In a week that opened with reports of widespread fraud in Russia's presidential election, I feel obliged to point out that, for all their preaching about the conduct of democracy, Western countries are not all squeaky clean when it comes to voting. Canada is currently embroiled in a scandal related to automated cold-calling (robocalling) that apparently sent some voters to the wrong polling stations, potentially favouring the Conservatives in last year's general election.
In the United States, John McCain was cheated out of the Republican nomination in 2000, by highly personal and utterly scurrilous campaign methods. And even if you allow that the US election of 2000 was exceptional in requiring a recount in West Palm Beach, Florida, which proved physically impossible to perform – remember those chads? – the US has elevated gerrymandering to a fine art, even before anyone sets foot in a polling station.
The real Achilles heel of US elections, though, is voter registration. One of the high points of the Civil Rights movement was the drive to register black voters – Bill and Hillary Clinton were among many student volunteers. Even now, some places do their utmost to disenfranchise (predominantly Democrat) black voters by ensuring that the stations are hard to get to and that ex-prisoners are not reinstated on the rolls when their disqualification is spent. Russia was paradoxically complimented by international observers on the quality of its electoral rolls.
What may be less appreciated is that voter registration also leaves something to be desired here. For the best part of a year, I have been receiving emails from a laudable outfit called Unlock Democracy, whose name says everything anyone needs to know.
It is warning about a change in the registration procedure that will require every voter to sign his or her form, provide date of birth and National Insurance number. Before, only the head of the household had to sign.
The campaigners' argument is that the change – to be phased in by 2015 – could reduce registrations by as much as 10 per cent – which is what happened when a similar system was introduced in Northern Ireland – and place whole groups, for instance, ethnic minorities, at a disadvantage.

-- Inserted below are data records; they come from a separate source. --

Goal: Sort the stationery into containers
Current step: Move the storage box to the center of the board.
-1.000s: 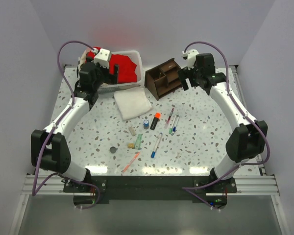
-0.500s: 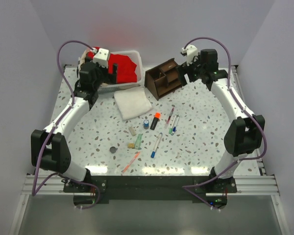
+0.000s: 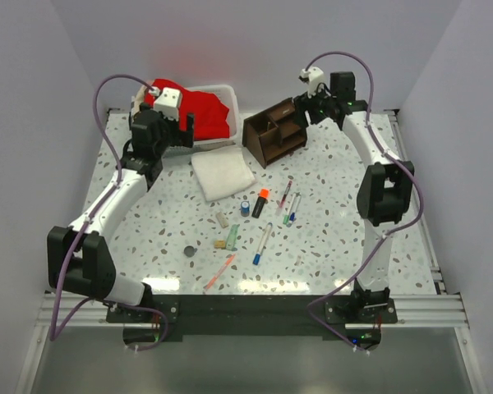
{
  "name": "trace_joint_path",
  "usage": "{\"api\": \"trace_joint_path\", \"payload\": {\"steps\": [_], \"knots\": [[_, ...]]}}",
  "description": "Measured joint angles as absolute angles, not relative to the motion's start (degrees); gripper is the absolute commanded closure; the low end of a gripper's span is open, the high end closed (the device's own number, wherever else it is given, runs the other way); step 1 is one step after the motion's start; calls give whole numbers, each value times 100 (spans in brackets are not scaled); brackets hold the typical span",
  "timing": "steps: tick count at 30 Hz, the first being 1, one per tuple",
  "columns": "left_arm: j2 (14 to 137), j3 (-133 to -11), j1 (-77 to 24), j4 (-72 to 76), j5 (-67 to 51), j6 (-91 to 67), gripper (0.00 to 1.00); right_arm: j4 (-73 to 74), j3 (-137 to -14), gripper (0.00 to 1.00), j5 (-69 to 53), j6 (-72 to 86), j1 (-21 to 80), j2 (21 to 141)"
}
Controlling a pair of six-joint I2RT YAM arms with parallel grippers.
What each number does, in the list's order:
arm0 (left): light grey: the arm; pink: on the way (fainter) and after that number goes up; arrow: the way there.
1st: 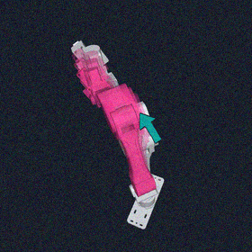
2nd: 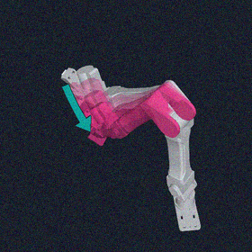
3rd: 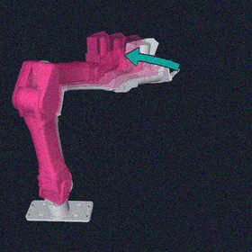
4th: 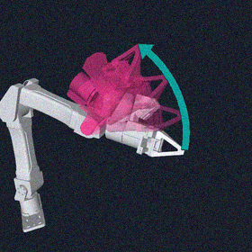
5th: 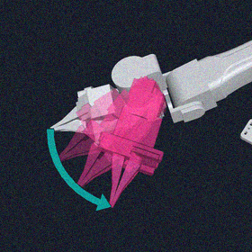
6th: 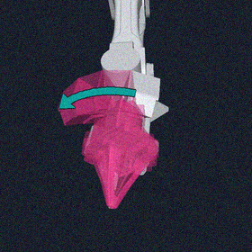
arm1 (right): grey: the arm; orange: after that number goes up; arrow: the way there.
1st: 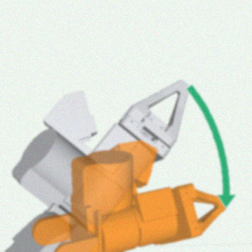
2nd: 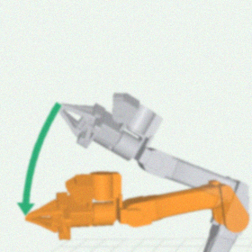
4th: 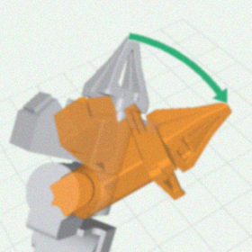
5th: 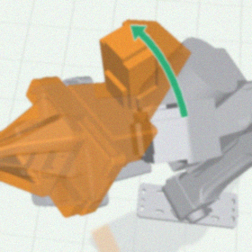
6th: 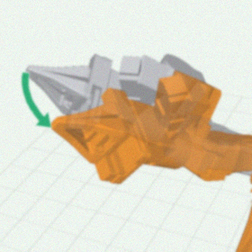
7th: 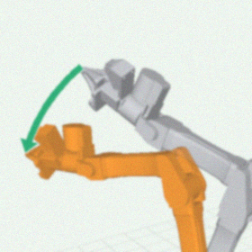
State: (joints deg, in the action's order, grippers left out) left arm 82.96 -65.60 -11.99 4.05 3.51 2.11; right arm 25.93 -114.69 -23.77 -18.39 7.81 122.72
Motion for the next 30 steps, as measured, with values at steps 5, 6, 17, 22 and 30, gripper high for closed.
{"api": "trace_joint_path", "payload": {"steps": [5,6,17,22,30], "knots": [[8294,-6471,-1201,252,351,211,0,2659,-11990,30,-2355,-1826,775,12735],[8294,-6471,-1201,233,351,211,0,2663,-12036,30,-2349,-1826,775,12790],[8460,-6510,-1201,200,447,213,0,2598,-12477,34,-2143,-1682,764,13279],[8665,-6580,-1201,191,454,213,0,2591,-12532,43,-2023,-1647,757,13504],[8829,-6698,-1201,193,454,213,1,2561,-12580,61,-1999,-1564,749,13655]]}}
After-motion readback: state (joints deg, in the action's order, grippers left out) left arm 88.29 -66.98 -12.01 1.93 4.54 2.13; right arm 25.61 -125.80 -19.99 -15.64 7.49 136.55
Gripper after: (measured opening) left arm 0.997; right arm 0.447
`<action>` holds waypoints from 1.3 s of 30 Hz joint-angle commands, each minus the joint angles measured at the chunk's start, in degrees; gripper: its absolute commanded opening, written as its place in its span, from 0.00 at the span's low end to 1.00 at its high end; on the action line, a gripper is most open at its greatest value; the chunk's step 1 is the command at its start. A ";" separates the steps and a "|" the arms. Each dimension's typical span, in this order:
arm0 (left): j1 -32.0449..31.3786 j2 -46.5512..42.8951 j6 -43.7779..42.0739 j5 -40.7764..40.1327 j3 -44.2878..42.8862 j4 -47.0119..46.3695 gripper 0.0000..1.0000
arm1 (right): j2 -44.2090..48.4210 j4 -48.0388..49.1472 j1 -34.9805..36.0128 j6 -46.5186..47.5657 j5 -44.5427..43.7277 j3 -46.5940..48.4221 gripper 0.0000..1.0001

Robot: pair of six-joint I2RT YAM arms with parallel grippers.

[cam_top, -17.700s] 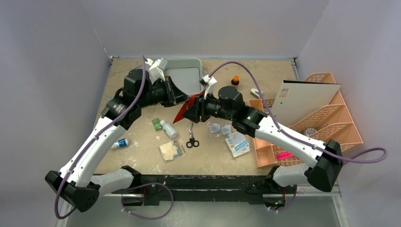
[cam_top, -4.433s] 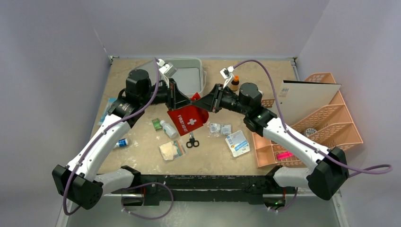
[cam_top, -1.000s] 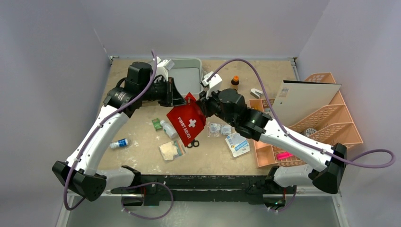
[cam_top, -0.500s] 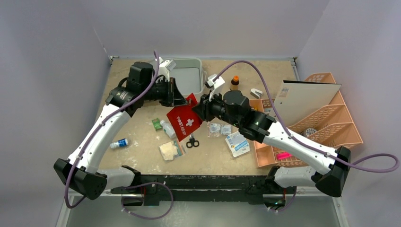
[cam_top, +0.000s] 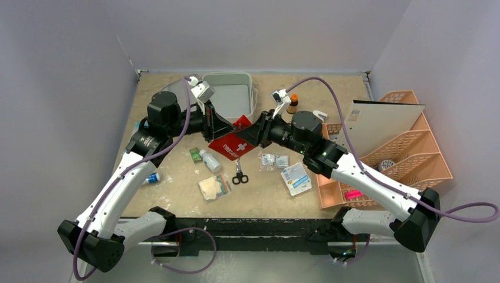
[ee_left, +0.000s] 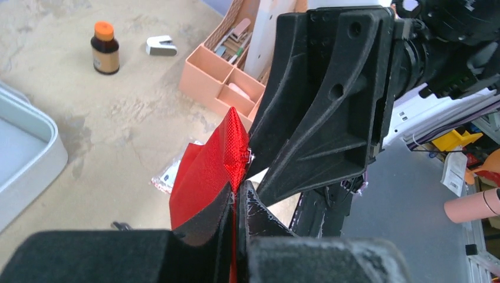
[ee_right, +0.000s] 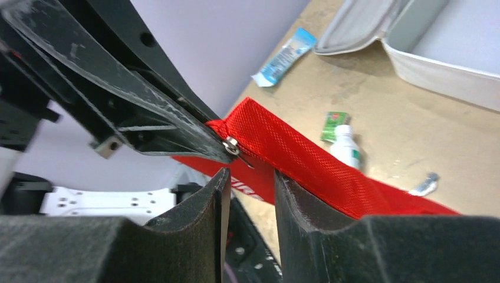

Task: Organize the medicine kit
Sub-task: Zip the medicine pouch.

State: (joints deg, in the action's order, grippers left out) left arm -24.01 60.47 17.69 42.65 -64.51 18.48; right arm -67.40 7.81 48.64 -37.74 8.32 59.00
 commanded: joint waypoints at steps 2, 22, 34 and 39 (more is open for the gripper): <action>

I must admit, though, that this particular campaign is wasted on me. In so far as recent UK elections have been found to be defective, it is the household registration system that is abused. If registration falls as a result of new checks, this may well be because it has been fraudulently inflated. And for voters who can't sign their name, well, you might ask how much sense they ever made of the ballot paper.
If it's such a good service, show me!
Few things annoy me more than the loudspeaker announcements on the London Underground that say: "We have a good service on all lines". It annoys me, first, because a good service, at least on the now-misleadingly named Circle Line, appears to mean once every 10 minutes, which is a good deal fewer than the 2- or 3-minute frequency on many other lines. That means quite a wait if you've just missed one. The definition of a good service is, therefore, relative – though I dare say it locks into some target/performance/bonus scheme for someone.
Mostly, it annoys me, though, because I don't think it is for the providers to judge whether the service is good. They're free to say that the Tube is running normally, or that there are no delays (granting that the official definition of "delay" seems rather elastic, compared with mine). But to say there's a good service? Thank you. I'll be the judge of that. And for most passengers, at least on the strange loop that now constitutes the Circle Line, I'll bet it would be a very rare accolade indeed.